👻MDS 14 || Keanehan

4.4K 644 43
                                    

Terima kasih untuk kamu yang masih stay di sini. Gapapa, vote dikit tapi punya pembaca setia, eakk.

Maap, lagi sad nii😭

•••••••




"Mau kemana?" tanya Sheina selepas rentetan kejadian yang menimpanya dari pagi hingga malam begini.

Usai lampu di rumah yang tiba-tiba padam, kini mereka keluar menaiki motor Rey. Rupanya, tadi token listrik sudah habis, makanya lampu bisa mati.

Rey melajukan motornya lumayan kencang, berbelok ke tikungan sebelah kiri memasuki gang bertuliskan "Jalan Kuyang II".

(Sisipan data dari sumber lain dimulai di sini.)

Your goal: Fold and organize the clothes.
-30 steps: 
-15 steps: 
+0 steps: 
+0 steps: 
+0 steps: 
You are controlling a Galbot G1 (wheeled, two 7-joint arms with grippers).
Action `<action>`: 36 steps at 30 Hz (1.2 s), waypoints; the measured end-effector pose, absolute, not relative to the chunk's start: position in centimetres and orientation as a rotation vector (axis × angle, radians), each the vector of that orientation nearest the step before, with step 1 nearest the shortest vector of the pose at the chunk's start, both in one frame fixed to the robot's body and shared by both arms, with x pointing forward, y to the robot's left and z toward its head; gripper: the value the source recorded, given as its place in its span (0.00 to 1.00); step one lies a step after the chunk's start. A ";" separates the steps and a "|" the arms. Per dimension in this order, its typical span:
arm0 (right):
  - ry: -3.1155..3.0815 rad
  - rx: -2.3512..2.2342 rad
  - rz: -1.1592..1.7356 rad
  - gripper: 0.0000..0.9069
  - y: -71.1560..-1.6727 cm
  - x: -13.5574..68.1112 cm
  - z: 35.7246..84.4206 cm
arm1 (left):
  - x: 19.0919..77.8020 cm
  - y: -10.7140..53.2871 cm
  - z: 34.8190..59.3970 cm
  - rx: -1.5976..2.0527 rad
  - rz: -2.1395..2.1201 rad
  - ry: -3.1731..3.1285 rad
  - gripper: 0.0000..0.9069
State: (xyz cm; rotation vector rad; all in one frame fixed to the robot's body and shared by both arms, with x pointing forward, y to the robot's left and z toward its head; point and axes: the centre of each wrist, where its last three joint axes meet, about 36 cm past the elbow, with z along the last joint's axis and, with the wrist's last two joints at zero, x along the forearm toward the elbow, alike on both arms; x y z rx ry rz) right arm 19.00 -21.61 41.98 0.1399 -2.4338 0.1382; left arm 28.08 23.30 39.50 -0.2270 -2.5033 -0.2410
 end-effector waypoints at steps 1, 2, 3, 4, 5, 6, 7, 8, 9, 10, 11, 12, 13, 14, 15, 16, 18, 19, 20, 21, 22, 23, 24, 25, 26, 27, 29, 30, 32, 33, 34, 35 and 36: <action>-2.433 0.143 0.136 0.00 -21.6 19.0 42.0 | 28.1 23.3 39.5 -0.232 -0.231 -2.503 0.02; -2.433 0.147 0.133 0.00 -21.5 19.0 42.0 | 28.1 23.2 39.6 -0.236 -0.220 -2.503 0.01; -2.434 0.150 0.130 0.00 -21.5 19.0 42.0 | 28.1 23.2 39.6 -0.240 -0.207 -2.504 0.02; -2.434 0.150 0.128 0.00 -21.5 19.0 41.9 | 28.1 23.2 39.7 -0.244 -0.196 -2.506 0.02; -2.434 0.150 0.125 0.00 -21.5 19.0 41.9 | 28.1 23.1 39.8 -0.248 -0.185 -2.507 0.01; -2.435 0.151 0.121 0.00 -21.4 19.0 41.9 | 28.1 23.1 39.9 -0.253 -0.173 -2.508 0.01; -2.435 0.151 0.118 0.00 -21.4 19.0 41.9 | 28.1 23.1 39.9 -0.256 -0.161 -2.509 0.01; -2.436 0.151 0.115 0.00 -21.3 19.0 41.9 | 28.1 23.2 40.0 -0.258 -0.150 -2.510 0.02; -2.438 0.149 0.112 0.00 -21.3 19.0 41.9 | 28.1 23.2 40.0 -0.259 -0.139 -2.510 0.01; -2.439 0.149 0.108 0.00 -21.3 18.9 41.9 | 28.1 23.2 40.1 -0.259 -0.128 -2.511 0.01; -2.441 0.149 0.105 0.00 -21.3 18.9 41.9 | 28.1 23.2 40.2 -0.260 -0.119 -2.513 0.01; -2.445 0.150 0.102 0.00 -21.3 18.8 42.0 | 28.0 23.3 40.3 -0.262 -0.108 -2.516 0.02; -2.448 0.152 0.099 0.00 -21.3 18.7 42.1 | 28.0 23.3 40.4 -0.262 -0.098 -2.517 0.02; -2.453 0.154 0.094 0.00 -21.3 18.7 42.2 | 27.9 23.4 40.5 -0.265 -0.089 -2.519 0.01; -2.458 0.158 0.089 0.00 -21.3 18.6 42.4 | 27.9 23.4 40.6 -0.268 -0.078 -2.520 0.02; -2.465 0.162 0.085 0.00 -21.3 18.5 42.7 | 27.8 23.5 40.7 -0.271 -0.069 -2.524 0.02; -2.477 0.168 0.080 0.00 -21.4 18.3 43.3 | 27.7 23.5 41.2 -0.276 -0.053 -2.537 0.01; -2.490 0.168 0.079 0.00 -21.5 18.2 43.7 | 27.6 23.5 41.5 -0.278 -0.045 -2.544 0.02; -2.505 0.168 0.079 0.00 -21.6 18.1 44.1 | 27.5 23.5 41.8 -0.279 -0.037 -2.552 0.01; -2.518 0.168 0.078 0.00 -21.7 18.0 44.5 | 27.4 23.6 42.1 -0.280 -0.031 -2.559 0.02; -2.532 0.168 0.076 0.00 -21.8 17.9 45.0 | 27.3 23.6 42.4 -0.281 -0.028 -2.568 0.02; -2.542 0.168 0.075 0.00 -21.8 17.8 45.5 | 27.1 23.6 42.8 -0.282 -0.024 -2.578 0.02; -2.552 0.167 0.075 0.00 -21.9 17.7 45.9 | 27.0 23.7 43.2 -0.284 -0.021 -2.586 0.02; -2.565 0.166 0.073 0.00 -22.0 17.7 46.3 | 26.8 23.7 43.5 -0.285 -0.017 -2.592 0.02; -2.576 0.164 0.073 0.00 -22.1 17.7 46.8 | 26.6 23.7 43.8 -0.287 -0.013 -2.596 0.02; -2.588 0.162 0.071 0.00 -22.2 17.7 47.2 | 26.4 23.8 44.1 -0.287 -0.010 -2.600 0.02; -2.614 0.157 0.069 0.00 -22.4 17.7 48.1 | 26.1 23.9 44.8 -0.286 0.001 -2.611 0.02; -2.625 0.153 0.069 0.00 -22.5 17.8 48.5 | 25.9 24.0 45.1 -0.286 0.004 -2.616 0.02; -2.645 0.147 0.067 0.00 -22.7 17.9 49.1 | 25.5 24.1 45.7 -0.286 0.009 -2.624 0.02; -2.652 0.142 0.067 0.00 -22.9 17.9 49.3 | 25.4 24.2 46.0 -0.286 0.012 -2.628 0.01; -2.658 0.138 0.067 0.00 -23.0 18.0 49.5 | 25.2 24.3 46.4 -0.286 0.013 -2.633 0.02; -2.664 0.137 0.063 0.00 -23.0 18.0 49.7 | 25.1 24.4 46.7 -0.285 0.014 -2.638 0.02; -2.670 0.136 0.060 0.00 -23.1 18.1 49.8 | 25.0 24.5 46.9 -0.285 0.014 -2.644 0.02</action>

Sheina membacanya sekilas, nama jalannya bikin merinding. Bagaimana dengan warga di sini? Apakah tampang mereka seram sehingga nama jalannya jadi seperti ini?

Motor berhenti tepat di halaman rumah mewah. Tanaman yang tertata rapi, arsitektur yang modern, dan pilar-pilar besar menyambut kedatangan kakak beradik itu.

Sheina berpikir bahwa Rey membawanya ke salah satu rumah pejabat. Karena memang bangunan semewah itu cocok ditempati kalangan artis atau pejabat terkenal.

"Gila! Ini kalo ngepel lantainya ga cape apa?" Sheina berdecak kagum menatap sekeliling.

"Pasti ada pembantu lah. Gausah norak gitu," ucap Rey ketus.

Mereka berjalan memasuki halaman depan yang luas. Tetapi aneh, gerbang utama tak dikunci dan juga tak ada security yang berjaga. Wahh maling bisa bebas keluar masuk nih!

"Ketok pintunya," perintah Rey pada Sheina yang masih terkesiap memandangi benda-benda mewah di sekitarnya.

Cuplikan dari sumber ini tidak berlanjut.